The Hostile Environment laid bare
Talking to these visa consultants is revealing. They are the first to say that the Home Office uses its distance from applicants to treat them as numbers, and that the most irrelevant missing paper will justify rejection — not questions, outright rejections.
This mess is not an intended policy outcome – it has metastasised as a consequence of an arbitrary net migration target, outsourcing our interface with applicants, restricting student visas and capping visas for those we need the most. But it seems to have become a tool to reduce immigration numbers through painful attrition out of site of the UK electorate. This is the “hostile environment” at work.
Sajid Javid has made a good start as Home Secretary, relaxing caps for doctors and nurses that saw 2,360 visas for NHS doctors rejected in five months, while almost 10,000 doctors’ posts remained unfilled. However we still have a situation where thousands of high-skilled workers — the brightest and the best we hear so much about — are rejected due to caps.
How to fix it?
First, we need to regain control of the application interface and ditch VFS. Second, we must treat applicants as a potential asset, rather than pesky threats. The private sector is just as adept as defining unwanted customers as wanted ones. Often this is done through pricing. Thanks to high visa application costs, we know we can set the bar high rather than relying on potentially fraudulent documents to prove wealth.

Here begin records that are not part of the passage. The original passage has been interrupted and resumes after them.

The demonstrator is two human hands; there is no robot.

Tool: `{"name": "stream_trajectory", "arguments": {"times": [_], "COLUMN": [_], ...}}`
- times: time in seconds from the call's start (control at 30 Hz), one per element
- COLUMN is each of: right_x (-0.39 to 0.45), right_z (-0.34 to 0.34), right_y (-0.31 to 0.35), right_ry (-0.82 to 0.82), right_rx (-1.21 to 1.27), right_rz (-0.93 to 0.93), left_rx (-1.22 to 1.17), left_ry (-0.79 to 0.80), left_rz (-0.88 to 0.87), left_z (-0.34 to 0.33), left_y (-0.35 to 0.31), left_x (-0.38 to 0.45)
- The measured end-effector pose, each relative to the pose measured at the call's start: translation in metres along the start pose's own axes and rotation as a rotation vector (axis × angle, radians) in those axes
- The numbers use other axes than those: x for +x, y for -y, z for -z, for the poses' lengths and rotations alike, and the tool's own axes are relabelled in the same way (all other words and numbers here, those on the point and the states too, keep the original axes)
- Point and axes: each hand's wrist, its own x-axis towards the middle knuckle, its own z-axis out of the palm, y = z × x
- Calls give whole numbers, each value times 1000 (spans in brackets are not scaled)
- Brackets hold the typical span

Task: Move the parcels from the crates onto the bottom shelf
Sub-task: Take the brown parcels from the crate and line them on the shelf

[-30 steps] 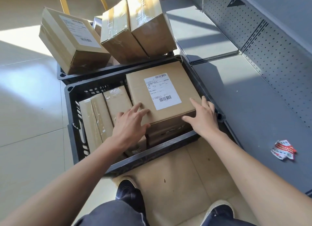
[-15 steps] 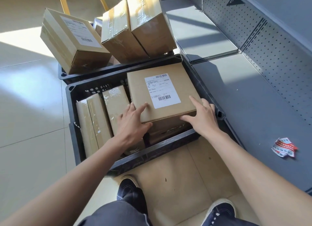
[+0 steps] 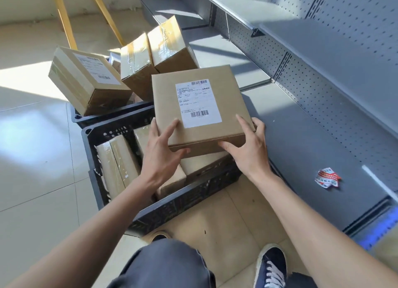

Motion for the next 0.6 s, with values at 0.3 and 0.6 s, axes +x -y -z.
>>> {"name": "stream_trajectory", "arguments": {"times": [0.3, 0.6], "right_x": [-62, -138], "right_z": [83, 191], "right_y": [22, 17], "right_ry": [-173, -358], "right_rx": [-14, -103], "right_rz": [-65, -126], "left_rx": [-31, -146], "left_ry": [86, 203], "left_rz": [-163, -361], "left_z": [17, -9], "left_y": [-75, -151], "left_x": [-29, -78]}}
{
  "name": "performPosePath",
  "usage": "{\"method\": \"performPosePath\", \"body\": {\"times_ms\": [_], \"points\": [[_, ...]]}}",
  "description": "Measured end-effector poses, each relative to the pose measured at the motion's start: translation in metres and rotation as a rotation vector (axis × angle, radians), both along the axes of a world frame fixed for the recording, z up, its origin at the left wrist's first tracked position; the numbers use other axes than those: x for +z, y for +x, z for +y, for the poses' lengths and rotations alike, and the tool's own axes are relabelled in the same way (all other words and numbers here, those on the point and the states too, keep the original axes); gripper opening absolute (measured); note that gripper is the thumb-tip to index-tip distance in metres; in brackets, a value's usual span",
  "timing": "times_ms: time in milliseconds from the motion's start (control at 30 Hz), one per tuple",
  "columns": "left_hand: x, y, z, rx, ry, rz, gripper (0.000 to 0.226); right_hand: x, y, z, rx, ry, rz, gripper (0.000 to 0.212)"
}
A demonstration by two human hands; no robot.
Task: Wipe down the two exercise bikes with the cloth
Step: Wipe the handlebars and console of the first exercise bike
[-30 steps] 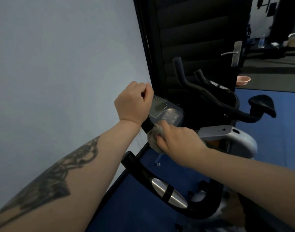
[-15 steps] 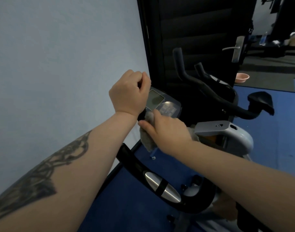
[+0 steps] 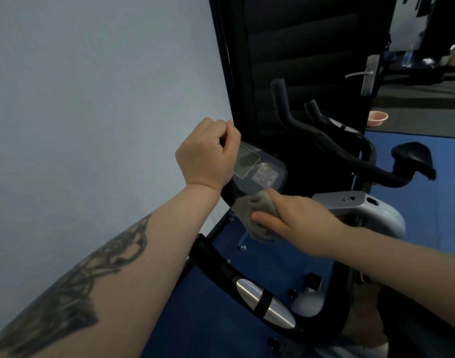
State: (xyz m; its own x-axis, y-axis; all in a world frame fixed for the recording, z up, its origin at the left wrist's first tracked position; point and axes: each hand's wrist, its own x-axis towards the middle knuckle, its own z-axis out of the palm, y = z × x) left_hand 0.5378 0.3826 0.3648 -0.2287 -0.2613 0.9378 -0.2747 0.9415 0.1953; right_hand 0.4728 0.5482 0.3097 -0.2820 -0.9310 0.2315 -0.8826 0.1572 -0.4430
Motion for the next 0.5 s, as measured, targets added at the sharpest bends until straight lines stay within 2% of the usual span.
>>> {"method": "performPosePath", "body": {"times_ms": [100,167,267,333,400,467,500], "points": [[0.004,0.001,0.001,0.007,-0.016,-0.002,0.037,0.009,0.009,-0.032,-0.019,0.031,0.079,0.039],[0.003,0.002,0.001,0.006,-0.019,-0.004,0.037,0.003,0.019,-0.039,-0.073,-0.029,0.202,0.045],[0.002,0.001,0.0,0.006,-0.008,0.0,0.037,-0.005,0.009,-0.008,-0.026,-0.063,0.08,0.049],[0.0,-0.001,0.0,0.006,-0.015,0.012,0.037,-0.001,0.0,-0.001,0.023,0.032,0.027,0.04],[0.002,-0.001,0.0,0.013,-0.013,0.018,0.037,0.007,0.006,-0.021,-0.027,0.031,0.033,0.032],[0.002,0.0,0.0,0.017,-0.03,0.009,0.037,0.005,0.018,-0.043,-0.107,-0.019,0.223,0.039],[0.002,0.001,0.0,0.017,-0.034,0.001,0.037,0.003,0.025,-0.045,-0.121,-0.018,0.328,0.053]]}}
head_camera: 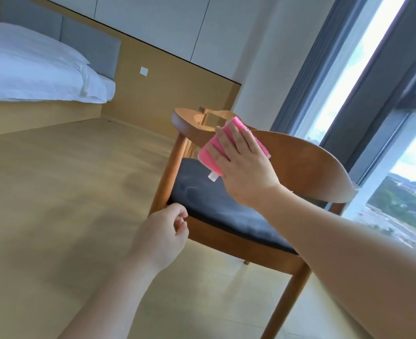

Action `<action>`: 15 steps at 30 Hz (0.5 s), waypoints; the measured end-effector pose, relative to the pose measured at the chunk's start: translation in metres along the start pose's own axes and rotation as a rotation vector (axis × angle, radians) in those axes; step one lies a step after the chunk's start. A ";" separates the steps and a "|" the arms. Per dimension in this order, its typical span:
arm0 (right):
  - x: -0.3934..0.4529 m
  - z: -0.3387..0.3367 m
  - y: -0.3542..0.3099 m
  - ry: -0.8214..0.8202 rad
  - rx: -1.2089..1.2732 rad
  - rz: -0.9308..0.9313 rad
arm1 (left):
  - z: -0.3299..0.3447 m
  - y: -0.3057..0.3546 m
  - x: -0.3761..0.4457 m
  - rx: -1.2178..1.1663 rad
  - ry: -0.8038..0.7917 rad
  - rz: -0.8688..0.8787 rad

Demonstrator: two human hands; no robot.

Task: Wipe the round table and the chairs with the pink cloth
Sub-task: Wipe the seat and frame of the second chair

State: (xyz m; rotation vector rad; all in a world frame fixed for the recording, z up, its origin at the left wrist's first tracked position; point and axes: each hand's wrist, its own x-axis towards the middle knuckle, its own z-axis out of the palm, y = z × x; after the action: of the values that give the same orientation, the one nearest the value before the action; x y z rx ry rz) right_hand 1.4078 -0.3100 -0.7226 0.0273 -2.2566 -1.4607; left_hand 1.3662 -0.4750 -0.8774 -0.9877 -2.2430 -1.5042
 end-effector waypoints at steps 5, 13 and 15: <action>-0.065 0.022 0.032 0.150 0.080 0.040 | 0.030 0.033 -0.009 0.005 -0.061 0.060; -0.142 0.071 0.064 0.295 0.174 0.217 | 0.061 0.063 -0.013 0.076 -0.143 0.097; -0.160 0.085 0.068 0.270 0.204 0.273 | 0.071 0.069 -0.014 0.091 -0.163 0.098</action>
State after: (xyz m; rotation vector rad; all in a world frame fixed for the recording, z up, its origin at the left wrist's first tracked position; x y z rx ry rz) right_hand 1.5350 -0.1661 -0.7492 -0.0185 -2.0837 -1.0185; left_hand 1.4331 -0.4008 -0.8663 -1.2133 -2.3118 -1.3110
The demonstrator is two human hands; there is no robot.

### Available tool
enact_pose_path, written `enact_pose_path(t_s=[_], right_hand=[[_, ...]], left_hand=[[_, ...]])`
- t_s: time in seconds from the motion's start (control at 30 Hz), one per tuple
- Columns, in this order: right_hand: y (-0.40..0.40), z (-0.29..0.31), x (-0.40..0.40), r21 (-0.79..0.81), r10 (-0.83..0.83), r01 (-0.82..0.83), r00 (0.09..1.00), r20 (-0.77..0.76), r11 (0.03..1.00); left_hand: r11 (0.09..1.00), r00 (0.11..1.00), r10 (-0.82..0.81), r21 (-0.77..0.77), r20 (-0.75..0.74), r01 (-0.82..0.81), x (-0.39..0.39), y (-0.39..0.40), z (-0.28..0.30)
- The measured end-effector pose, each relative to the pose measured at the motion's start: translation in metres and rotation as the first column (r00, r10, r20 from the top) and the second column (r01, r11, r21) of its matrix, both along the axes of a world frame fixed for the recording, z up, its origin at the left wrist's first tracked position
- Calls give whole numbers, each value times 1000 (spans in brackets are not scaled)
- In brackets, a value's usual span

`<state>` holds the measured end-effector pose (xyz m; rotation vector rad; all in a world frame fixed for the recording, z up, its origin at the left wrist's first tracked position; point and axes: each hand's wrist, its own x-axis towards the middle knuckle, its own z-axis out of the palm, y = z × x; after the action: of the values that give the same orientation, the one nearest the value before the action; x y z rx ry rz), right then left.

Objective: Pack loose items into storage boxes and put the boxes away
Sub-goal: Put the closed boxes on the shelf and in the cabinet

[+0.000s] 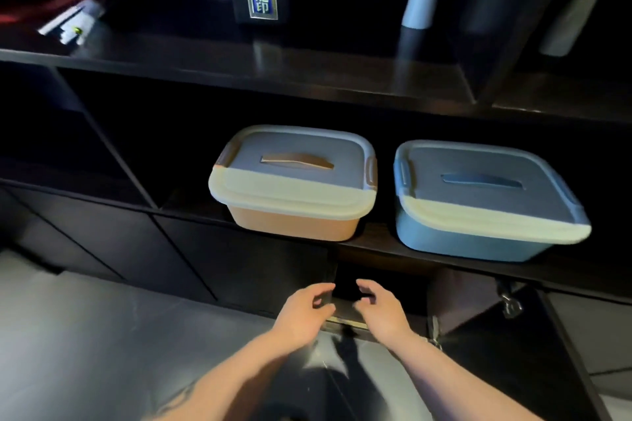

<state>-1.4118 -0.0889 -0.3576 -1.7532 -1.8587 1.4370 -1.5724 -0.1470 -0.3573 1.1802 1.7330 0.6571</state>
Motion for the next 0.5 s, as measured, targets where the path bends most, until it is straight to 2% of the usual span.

If a certain visa is valued at £4,000, why doesn’t the UK government streamline the paperwork, negate the middlemen, charge that much and use it to fund public services? One stressed graduate student applicant gave me a simple solution. “My grandfather is paying my university and living costs. It’s taken four months to gather, translate and notarise paperwork proving our relationship and the income of three generations. Can’t they just ask us to pay upfront?”
Good point. Other countries have better system — the Malaysian government proves wealth by requiring a level of savings to be moved to a Malaysian fixed deposit which can be used by the government should visa conditions be broken (e.g. unpaid health bills, crime).
With EU net migration plummeting since the Brexit referendum, we need a non-EU immigration system that works for our economy and people. Either way, the Windrush debacle should be enough of a lesson to build a system which is fair, efficient and contributes to our prosperity.